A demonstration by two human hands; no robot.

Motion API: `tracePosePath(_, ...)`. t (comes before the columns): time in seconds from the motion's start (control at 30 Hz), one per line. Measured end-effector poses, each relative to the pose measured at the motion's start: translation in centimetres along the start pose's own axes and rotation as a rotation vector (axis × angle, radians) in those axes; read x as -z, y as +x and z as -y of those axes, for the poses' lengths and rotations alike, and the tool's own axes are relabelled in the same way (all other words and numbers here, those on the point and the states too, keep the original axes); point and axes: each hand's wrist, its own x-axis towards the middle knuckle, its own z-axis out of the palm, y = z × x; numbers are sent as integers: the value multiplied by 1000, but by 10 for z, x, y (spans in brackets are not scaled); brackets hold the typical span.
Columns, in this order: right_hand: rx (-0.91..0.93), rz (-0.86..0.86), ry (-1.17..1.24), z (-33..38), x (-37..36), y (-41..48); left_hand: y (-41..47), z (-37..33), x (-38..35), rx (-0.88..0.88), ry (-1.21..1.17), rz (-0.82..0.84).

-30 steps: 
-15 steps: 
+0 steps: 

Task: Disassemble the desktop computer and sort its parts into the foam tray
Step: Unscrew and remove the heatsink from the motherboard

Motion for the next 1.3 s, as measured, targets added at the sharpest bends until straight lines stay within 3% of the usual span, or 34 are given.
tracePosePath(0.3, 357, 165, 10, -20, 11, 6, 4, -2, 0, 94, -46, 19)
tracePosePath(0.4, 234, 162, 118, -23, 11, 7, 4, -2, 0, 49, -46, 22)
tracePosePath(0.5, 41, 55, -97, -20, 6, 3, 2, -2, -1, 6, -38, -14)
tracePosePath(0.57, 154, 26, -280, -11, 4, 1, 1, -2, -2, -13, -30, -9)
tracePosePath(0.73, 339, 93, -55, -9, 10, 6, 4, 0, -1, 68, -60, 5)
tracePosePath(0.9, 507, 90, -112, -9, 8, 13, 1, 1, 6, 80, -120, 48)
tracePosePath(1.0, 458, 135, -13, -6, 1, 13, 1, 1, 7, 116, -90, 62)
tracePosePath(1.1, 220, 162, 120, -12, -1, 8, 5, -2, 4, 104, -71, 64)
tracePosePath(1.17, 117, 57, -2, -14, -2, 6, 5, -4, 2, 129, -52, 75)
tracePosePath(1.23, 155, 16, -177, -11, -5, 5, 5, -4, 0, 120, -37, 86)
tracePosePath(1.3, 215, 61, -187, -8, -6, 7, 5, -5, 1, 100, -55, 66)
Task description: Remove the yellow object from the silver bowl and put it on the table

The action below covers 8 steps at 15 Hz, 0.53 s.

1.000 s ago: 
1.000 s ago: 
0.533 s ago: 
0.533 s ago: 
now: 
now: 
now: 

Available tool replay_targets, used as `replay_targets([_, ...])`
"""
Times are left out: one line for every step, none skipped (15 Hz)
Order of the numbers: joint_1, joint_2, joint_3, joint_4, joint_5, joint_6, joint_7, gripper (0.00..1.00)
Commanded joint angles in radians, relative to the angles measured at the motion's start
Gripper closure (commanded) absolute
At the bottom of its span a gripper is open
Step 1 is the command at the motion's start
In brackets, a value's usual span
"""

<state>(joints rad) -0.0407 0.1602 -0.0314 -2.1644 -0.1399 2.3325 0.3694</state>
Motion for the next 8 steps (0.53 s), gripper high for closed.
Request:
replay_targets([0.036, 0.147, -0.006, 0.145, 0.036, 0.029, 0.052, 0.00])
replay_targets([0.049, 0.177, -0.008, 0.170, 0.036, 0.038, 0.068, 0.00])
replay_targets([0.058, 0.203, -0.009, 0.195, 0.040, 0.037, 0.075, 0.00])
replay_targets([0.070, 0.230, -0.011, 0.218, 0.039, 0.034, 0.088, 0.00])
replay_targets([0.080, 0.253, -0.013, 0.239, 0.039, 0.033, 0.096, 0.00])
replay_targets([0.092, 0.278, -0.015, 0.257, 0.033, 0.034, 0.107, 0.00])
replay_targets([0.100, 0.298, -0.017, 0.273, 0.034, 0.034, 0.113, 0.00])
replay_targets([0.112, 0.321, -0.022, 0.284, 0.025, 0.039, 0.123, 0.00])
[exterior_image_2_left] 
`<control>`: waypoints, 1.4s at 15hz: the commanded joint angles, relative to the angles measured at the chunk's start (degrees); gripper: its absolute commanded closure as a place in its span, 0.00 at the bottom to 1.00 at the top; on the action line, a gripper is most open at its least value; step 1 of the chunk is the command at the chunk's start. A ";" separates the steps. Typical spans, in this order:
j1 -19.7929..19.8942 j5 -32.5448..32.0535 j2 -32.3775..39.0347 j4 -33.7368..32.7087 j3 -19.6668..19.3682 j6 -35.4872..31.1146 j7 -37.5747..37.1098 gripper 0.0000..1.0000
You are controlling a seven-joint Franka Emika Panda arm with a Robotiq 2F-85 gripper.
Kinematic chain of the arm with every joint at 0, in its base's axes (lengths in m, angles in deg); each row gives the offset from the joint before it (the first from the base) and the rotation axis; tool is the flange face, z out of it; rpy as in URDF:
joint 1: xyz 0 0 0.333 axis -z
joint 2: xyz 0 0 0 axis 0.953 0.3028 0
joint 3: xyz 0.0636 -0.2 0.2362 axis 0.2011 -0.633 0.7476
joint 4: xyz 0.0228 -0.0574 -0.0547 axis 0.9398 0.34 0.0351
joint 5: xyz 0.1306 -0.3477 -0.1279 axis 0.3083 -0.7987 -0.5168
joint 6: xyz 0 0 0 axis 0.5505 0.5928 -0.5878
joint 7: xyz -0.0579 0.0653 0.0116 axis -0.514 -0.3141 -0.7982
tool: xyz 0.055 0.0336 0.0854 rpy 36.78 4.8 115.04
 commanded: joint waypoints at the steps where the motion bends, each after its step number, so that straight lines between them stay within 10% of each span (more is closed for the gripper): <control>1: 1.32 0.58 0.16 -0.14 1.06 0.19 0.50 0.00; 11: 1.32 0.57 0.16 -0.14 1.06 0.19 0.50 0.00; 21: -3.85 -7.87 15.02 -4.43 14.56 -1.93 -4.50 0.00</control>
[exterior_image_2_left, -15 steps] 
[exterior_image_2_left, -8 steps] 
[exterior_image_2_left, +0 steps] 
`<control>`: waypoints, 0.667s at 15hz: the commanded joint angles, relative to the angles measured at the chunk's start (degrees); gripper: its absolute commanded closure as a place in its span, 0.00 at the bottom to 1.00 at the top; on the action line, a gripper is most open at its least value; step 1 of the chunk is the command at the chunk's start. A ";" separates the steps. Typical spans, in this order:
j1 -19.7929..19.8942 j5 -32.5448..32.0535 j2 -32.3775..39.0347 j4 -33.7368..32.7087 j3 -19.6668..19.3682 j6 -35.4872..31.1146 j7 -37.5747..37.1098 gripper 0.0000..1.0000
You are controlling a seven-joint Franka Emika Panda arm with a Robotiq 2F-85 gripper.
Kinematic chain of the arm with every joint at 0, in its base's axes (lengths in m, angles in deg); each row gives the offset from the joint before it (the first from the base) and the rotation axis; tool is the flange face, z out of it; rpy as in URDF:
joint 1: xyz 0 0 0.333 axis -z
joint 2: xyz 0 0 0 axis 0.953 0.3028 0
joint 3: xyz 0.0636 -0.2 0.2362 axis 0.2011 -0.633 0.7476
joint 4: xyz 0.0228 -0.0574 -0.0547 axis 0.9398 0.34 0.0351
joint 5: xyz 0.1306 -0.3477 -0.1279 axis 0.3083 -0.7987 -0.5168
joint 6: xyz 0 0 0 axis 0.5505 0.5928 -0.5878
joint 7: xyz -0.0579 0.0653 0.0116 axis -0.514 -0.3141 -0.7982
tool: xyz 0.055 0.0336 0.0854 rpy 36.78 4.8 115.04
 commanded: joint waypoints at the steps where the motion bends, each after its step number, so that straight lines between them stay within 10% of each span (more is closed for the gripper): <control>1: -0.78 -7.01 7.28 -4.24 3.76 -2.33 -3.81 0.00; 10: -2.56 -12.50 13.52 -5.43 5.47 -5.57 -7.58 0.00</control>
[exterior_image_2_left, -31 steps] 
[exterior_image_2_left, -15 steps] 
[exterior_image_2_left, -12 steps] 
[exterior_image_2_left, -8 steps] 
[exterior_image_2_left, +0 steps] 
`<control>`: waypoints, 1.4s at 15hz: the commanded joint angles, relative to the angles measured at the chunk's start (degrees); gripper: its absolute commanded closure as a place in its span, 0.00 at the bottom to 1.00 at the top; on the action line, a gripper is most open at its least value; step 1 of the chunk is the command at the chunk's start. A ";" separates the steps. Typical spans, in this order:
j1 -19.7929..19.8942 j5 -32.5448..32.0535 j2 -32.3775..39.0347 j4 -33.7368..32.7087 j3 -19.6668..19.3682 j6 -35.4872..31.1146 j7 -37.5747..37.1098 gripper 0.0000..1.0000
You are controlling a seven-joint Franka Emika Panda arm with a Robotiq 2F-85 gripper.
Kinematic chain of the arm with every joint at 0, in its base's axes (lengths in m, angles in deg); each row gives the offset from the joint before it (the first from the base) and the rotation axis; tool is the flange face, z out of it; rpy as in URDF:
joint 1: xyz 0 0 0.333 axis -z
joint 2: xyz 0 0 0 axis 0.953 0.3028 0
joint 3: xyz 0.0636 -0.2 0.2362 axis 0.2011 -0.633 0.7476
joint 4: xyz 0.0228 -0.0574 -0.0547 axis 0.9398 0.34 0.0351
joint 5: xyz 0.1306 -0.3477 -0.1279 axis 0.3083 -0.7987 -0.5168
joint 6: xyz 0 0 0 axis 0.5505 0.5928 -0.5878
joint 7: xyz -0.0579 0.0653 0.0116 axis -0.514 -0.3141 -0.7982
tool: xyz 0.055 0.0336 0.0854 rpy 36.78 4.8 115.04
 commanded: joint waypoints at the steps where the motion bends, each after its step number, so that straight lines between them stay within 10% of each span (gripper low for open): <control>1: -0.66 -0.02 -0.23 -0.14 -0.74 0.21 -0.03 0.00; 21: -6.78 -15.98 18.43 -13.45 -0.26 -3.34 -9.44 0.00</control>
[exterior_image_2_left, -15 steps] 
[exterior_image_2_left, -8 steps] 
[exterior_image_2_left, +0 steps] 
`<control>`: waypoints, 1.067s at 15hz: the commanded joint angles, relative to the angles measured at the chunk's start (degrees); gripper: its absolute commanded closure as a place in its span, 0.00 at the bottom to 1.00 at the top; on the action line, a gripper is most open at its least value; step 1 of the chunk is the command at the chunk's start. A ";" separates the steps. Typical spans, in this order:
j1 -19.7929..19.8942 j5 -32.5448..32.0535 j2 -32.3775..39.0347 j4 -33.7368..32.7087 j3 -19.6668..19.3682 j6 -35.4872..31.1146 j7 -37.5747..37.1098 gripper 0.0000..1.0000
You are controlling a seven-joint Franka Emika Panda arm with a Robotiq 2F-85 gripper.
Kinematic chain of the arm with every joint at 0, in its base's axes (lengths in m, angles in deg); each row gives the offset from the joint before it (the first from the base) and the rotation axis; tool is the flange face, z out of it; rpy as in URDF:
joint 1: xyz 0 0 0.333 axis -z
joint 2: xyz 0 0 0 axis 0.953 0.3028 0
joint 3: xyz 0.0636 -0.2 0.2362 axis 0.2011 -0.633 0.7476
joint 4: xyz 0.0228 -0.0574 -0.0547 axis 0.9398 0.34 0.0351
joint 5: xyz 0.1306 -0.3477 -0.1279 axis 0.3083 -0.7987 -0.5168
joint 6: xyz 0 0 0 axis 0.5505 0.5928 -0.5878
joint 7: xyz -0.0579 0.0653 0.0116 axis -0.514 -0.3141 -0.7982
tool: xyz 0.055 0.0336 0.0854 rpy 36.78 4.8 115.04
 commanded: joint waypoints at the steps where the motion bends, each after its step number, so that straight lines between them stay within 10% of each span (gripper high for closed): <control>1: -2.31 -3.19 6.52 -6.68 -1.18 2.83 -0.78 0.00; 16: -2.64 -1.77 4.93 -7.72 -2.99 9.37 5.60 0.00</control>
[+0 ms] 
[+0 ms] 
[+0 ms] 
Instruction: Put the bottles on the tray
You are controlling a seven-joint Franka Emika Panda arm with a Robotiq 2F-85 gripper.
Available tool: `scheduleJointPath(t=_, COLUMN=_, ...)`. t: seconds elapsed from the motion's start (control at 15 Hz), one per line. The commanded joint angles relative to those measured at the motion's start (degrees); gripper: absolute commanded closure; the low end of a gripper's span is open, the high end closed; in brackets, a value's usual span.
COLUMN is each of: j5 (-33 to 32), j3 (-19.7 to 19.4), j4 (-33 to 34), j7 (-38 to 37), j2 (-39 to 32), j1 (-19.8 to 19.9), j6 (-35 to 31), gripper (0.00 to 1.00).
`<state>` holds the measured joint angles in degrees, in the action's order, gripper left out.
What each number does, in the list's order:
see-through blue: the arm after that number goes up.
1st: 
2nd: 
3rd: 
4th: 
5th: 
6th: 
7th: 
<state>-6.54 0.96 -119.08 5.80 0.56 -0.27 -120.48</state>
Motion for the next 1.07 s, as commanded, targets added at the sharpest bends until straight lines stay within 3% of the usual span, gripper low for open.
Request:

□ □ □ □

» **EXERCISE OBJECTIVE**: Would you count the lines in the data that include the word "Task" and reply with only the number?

» **YOUR RESPONSE**: 2